Our time is at a premium. But this is the one thing which we cannot increase or reinvent. Since, say, a hundred years ago, most human lives in the West have changed beyond recognition. Labour saving devices, phones, internet, transport and travel, the homes we live in, the list is literally endless.
One of my favourite sets of books is about a Napoleonic British spy called Roger Brook. The author, Dennis Wheatley, was unbelievably skilful at weaving Roger into historical events. (Even now, I sometimes have to remind myself, when reading history from that period, that certain events were not actually brought about with the help of Roger Brook, the character was so believable.)

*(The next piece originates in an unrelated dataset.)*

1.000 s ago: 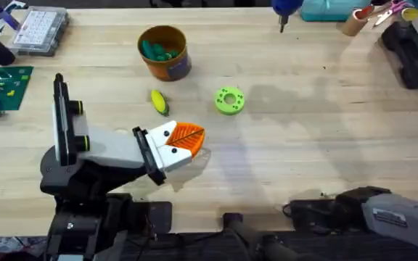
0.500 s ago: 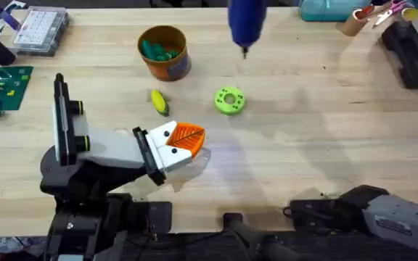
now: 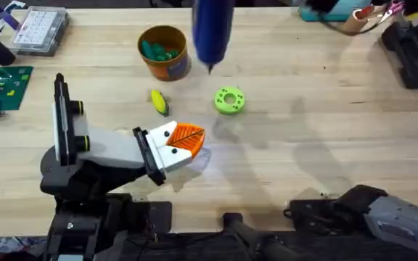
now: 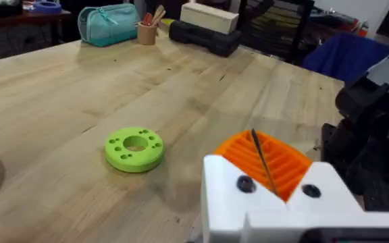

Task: Pick up the gripper from the table and insert it into the empty holder that is missing its gripper. Then pick up a screw, insert it into the mounting hole, and use the screwdriver to tighten it. Finally, clean up the table by picking up the vegetable and placing it into the bucket.

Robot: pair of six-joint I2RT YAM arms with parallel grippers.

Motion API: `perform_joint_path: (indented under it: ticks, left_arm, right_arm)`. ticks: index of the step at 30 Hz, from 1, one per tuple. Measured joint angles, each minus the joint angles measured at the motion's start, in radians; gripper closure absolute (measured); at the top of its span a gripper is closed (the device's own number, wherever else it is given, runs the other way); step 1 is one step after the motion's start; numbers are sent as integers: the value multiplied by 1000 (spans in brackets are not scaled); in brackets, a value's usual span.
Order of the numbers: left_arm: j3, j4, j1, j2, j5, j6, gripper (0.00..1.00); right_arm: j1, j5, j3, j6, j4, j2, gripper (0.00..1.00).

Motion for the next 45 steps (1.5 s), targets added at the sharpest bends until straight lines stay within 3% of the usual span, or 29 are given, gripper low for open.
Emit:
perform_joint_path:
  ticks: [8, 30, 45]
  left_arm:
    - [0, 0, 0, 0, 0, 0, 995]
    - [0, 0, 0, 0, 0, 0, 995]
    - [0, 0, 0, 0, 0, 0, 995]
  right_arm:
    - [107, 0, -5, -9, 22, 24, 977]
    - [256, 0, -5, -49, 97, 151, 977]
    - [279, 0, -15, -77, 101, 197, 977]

However, an element of the books which has always struck me is the amount of time it takes for Roger to do anything. Be it travel or post or getting clothes made or whatever, his time is so much more stretched than ours. In order to prevent himself from being unmasked, in one book he rides flat out for three or four days from Moscow to Paris. Three or four days! And that was a mad feat of horsemanship to save his own neck - it should have taken over a week. In another, he takes months to sail from England to the Caribbean. His dispatches take weeks to get to his masters.
Would our modern mindsets cope if we had to return to these times? We think we are time poor these days. Imagine if we had to allow days at a time for a business journey. Jolting along in a carriage, twiddling our thumbs. No phones or laptops to amuse us or allow us to work.
Progress is great but maybe we should value time a bit more. Instead of wishing for more hours in the day, I for one need to get better at doing what is important. None of us know truly how much time we have.